038. Tek Yön

.

Soma. Bir acı çekirdek.
Sanatsız Din.
Zehirsiz Engerek.
Frene asılmış bir yumruk gibi kaldı akıllarda.
Üst üste taklalar attık günlerce, sonra?
Yeni doğan bir bebeğin ağlamasını özledik.
Acı bir çekirdeğin yağı süzüldü damağımıza.
Konuşulacak çok şey var.
Biraz daha sukunet; affedilecek de bir gün.
Ama o güne dek uykular boğaza gömülecek.

.

 

037. Atıl Kapasite Aşk

.

Seveceksin arkadaşım. Başka çaresi yok bu ömrün.
Arı çiçeğe koşuyor kovandan ayrılır ayrılmaz. Karınca belki de bütün gün tek bir buğday tanesini taşıyor yuvasına. Anne serçe ekmek kırıntılarını saklıyor dilinin altında, yavruları için. Başka çaresi yok bu ömrün.

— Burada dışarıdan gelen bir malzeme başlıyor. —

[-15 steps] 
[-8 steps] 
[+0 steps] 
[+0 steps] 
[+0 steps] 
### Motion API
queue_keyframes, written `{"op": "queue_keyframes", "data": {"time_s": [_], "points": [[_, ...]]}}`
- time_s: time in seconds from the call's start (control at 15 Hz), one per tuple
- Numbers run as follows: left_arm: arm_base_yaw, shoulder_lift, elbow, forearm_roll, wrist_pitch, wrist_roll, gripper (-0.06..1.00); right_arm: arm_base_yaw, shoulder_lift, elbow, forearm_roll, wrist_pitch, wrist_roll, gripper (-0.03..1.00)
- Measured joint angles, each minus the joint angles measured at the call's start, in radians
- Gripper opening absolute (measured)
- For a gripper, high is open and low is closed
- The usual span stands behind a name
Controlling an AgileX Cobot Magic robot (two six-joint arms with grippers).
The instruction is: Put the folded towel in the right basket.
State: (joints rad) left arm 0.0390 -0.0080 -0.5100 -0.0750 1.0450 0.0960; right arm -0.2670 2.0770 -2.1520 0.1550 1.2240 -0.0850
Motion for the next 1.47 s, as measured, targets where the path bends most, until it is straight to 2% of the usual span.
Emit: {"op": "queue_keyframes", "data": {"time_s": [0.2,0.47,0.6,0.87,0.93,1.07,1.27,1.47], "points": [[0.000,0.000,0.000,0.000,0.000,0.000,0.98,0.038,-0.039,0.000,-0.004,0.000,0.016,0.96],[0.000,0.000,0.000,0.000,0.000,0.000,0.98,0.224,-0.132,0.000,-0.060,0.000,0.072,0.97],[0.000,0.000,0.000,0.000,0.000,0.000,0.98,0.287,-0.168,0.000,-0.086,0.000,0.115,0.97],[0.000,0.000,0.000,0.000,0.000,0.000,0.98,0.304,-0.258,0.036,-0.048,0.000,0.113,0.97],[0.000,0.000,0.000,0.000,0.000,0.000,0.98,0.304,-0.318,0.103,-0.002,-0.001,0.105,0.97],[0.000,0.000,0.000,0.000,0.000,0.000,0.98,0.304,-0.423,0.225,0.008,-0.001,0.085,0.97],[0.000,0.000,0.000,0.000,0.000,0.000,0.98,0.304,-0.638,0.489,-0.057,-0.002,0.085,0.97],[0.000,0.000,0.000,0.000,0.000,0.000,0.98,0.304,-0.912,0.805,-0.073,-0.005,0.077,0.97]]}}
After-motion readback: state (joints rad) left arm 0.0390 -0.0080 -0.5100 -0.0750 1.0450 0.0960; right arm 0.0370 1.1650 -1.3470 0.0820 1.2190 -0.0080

Arı gibi ona koşacaksın (bal ne arıda ne çiçekte), belki bütün gün tek bir ses, tek bir bakış, tek bir şükür için yorulacaksın, hırpalanacaksın, öleceksin. Kalbinde kırıntılarla biriktireceksin ilgiyi, aklında güzel anıları (sizi ne büyütüp geliştirecekse onu bulup saklayacaksın) yarınlara... 
Seveceksin arkadaşım .

.

036. Turuncu Turşucu Sokağı

.

Okunmak için sustuk. Okunmak için yazıldık.

İyi bir susmak yaşadık diyelim bu iyi bir okunacağımızı gösterse keşke. İyi yazılmak iyi okunmaları çoğu zaman karşılamıyor. Biz yine de iyi susalım ve iyi yazılalım ki okunmalarımız varsın iyi olmasın. En azından dümdüz kağıt ve mürekkep stoğu olmamış oluruz ya da iyi stoklardan kalırız.

Yaz bizi ey okur! Okunmak için susuyoruz.

.

035. Ağrıyı Kundaklamak

.

Çocuklar okuldan gelince başlar önce annelik! Telef olmaz hiç bir duygu ağrının kundağında.
Hiç bir söz atık değildir, hele zaman! En sıcak yerini koyar başlarının altına.

Çocuklar okuldan gelince başlar sonra babalık! Yıkılmaz duvar, yanmaz atlas.
Hep o adamla evlenir düşlerinde ve değişmez kimsenin kardeşini kendi kardeşine.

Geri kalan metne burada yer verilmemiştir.